Just imagine that Vice President Dick Cheney went on a visit to a foreign country - Great Britain, let's say - and that one of his Secret Service agents was shot several times and killed by a drunken bodyguard hired by the Brits. Let's say the British government quickly hushed up the crime and spirited the bodyguard out of the country, leaving him free to go about his life.

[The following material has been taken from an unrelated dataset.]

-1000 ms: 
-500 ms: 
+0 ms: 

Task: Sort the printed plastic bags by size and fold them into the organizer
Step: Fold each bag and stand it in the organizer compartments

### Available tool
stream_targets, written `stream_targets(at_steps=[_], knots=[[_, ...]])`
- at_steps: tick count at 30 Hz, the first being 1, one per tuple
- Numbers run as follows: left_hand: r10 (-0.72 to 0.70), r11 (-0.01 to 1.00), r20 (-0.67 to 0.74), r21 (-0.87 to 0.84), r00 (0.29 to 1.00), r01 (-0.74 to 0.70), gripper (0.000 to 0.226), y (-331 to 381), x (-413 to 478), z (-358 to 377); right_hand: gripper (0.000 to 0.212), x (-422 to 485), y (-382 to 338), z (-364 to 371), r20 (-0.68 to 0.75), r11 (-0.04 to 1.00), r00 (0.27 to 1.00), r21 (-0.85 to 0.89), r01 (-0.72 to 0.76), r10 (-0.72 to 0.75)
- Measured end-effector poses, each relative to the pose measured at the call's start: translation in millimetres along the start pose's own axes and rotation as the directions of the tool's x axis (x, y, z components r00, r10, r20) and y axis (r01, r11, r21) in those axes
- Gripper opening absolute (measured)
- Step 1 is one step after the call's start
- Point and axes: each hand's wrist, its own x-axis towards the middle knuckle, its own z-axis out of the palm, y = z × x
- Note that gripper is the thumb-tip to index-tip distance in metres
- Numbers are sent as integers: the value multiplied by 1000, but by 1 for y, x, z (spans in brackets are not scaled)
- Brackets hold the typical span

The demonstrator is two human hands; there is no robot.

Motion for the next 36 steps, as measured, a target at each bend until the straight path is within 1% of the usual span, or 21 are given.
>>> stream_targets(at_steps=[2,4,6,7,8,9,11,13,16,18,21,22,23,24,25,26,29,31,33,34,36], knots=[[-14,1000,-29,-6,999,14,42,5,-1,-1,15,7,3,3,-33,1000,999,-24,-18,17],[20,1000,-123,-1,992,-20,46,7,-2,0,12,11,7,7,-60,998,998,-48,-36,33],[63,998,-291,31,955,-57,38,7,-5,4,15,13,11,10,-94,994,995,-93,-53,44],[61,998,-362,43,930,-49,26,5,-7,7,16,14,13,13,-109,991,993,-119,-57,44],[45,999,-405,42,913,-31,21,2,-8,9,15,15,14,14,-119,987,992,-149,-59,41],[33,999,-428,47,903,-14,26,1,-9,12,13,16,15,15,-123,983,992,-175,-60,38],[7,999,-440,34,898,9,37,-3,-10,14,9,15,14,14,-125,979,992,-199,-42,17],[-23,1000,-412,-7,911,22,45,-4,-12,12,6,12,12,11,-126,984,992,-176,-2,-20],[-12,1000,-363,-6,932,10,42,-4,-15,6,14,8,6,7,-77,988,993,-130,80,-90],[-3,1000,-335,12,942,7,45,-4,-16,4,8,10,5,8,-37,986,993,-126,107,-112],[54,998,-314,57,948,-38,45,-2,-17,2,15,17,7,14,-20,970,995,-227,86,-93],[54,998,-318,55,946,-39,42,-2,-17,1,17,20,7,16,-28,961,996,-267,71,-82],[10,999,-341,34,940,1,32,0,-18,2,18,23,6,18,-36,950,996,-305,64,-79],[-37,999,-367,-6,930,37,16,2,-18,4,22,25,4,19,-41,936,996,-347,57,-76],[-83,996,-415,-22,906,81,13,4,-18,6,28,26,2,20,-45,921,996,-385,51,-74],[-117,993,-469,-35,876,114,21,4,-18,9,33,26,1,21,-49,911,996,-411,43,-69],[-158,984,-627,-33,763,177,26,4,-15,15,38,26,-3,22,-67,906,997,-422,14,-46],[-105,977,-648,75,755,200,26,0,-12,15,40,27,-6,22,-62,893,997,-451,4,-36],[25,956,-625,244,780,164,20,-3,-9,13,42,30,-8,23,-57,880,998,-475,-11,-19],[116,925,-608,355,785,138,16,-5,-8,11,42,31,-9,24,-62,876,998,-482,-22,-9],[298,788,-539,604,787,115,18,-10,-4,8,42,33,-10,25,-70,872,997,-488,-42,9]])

Americans would, of course, be outraged - and rightly so. They would demand justice for the slain Secret Service agent. The ensuing controversy would preoccupy the White House and damage relations between the two countries.
So what happened when a Blackwater USA security guard fatally shot a bodyguard of Iraqi Vice President Adel Abdul-Mahdi? The Blackwater man, who had been drinking heavily, had left a Christmas party in the Green Zone last year when he was confronted by the Iraqi guards. According to reports, he opened fire, killing a 32-year-old Iraqi. The Blackwater employee was spirited out of the country, with the help of the U.S. State Department. He has so far faced no criminal proceedings. He was not subject to any Iraqi laws or to U.S. military jurisdiction.
If Americans are still puzzled by the hostility with which so many Iraqis - indeed, so many Muslims - view the U.S. occupation, this one episode ought to go a long way toward explaining the resentment. While the Bush administration continues to justify its invasion by pretending to a deep concern for the Iraqi people, the lives of average Iraqis haven't counted for much. Blackwater paid the family of the slain Iraqi bodyguard $20,000 in compensation.
Last week, the House voted to hold private contractors accountable in U.S. courts for any misdeeds abroad; the Senate is likely to follow suit. Even if the law passes, the damage is done. A heavy-handed occupation has alienated much of the Middle East.
In what seems another lifetime, President Bush promised a "humble" foreign policy. But after the terrorist attacks of 9/11, he followed a swaggering and belligerent course, fueled by cowboy rhetoric and a stubborn, even messianic, insistence that he knew what was right. His policies were supported by a scared-silly American public desperate to believe that our military might still guarantee our continued dominance of the world.
Many of us, however, didn't want to send our own sons and daughters to supplement that military power. So we relied heavily on mercenaries from companies such as Blackwater and DynCorp and Triple Canopy to do dirty jobs in dangerous places.
In testimony before Congress last week, Erik Prince, founder of Blackwater USA, vigorously defended his company as "Americans, working for Americans, protecting Americans." Of the drunken bodyguard, he said, "We can't flog him. We can't incarcerate him. That's up to the Justice Department." He also noted that the bodyguard was forced to forfeit his Christmas bonus and pay his own way back to the United States.
For all the credit the White House takes for establishing a democratically elected government in Iraq, it is hardly a sovereign nation. If it were, it would be able to prosecute Blackwater's bodyguards under its own laws and eject them from the country. But because the State Department depends so heavily on contractors, it's unlikely they'll be leaving even if the Iraqi government wants them out. That makes our presence a foreign occupation, not benign assistance.
Not so long ago, the United States was a master in the use of soft power and the light touch: food for famine victims, medicine for sick children, visas for foreign students, radio broadcasts about the wonders of our country, diplomatic missions to beg, cajole and threaten wayward countries back into line. As Lt. Gen. Peter Chiarelli has noted, the U.S. Agency for International Development employed about 15,000 people during the Vietnam era. Today, it has about 3,000. Now we use our billions to hire mercenaries.
It's no wonder the rest of the world doesn't hold us in such high regard anymore.